A Gift Beyond Friendship: A Living Donor Journey Through the Kidney Sharing Scheme
Living donor perspective
My surgeon squatted down next to me, as I was sitting gowned up on the edge of the bed in the anaesthetic room, and took both of my shaky hands in his. He looked me in the eyes and said ‘Tracy, just think. Today you are giving three whole people a new kidney.’
I was initially disappointed when I learned that I wasn’t a direct match for my best friend Jude. We’d known she had problems with her kidneys for about 25 years before I started being tested to see if I was a match, so the possibility of donating one of mine to her had been in the back of my mind for a long time. When Jude’s doctors started talking about a transplant it therefore didn’t really feel like a decision I needed to make; just the next step in the process of trying to improve her quality of life and ensure that we could continue to experience adventures together.

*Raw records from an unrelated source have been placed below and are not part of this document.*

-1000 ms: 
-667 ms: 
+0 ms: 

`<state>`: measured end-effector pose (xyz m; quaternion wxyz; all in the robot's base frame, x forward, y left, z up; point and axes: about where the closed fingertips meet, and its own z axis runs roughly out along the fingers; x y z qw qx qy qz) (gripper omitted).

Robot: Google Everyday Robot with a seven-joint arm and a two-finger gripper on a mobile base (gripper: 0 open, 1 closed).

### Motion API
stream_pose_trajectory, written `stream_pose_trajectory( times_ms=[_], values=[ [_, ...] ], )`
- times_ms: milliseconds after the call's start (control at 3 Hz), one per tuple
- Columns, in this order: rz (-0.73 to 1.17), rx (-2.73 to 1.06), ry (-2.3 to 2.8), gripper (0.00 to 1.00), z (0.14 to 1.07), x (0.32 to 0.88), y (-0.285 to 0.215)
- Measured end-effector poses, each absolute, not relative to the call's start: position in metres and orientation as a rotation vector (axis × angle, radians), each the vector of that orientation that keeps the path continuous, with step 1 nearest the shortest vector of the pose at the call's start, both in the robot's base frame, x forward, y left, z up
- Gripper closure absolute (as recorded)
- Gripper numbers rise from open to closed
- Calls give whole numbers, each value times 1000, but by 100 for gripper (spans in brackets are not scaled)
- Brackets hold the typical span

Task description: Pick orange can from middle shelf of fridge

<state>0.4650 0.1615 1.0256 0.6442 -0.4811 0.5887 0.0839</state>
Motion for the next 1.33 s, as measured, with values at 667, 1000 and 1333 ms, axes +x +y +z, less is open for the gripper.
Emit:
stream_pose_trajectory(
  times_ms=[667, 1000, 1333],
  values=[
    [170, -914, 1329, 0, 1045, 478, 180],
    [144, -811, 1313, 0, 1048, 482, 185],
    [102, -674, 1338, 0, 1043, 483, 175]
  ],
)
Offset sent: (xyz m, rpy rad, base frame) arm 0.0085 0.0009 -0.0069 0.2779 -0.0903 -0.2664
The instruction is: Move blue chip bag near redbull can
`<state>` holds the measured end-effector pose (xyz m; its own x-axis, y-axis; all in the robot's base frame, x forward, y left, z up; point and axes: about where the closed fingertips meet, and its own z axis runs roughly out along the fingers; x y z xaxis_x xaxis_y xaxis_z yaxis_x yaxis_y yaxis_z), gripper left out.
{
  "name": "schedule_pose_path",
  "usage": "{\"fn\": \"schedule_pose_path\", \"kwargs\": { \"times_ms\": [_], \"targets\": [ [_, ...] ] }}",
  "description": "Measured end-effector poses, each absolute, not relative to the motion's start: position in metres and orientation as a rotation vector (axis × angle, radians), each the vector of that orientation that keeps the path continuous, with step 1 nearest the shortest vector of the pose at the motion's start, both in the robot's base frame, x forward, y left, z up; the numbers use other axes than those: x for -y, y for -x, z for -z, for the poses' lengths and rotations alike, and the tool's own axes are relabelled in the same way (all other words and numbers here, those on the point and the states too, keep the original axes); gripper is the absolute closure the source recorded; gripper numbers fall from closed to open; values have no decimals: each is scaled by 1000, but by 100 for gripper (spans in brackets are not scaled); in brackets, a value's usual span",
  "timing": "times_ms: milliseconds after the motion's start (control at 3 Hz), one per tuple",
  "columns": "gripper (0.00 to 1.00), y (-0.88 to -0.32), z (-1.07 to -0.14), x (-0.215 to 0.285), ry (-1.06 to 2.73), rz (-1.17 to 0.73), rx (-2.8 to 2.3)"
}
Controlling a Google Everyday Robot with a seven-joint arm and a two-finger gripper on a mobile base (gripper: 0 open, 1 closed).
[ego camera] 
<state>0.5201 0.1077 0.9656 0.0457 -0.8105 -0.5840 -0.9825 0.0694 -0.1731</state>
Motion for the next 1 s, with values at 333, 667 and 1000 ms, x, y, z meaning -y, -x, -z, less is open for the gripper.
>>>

The kidney sharing scheme was presented to us by the fantastic living donor team at University Hospital Wales as an alternative to direct donation. Jude asked me to think carefully about whether I still wished to proceed with the donation process given my kidney wouldn’t be going direct to her but I didn’t even need to consider my answer; to me there was no difference. I was hoping to give a kidney to improve Jude’s kidney function and free her from the uncertainty and difficulties of living with chronic kidney disease, rather than to ensure that mine was transplanted into her. It took me a while to realise that (apart from managing the logistics) the sharing scheme was perhaps an even better option. It enabled Jude to receive a kidney that is as good a match as possible but also meant that, in our case, we were able to complete the puzzle for two other couples waiting for matches in our ‘chain’ of three pairs of donors and recipients. Through the scheme Jude also played a critical role in ensuring that two other people in need could receive a new kidney! When a couple enters the sharing scheme, their data is processed along with that of everyone else in the scheme on a data run four times a year. It’s an incredibly complex process that seeks to find the best outcome for as many people as possible. We were beyond lucky to find our matches in our first run but for some it takes much longer. It’s nice to think that we might have been able to complete the picture for a couple who had been waiting a while to hear the good news that a match was available.
You can’t get away from the fact that being in any chain (or triangle in our case) through the sharing scheme does have its logistical challenges. All centres and surgeons need to agree on a date – there is much less flexibility to choose than with a directed donation – and having multiple parties involved does increase the risk of someone being unwell and the surgery being postponed. This did happen to us once, but all went ahead smoothly on the second attempt, just 8 weeks later.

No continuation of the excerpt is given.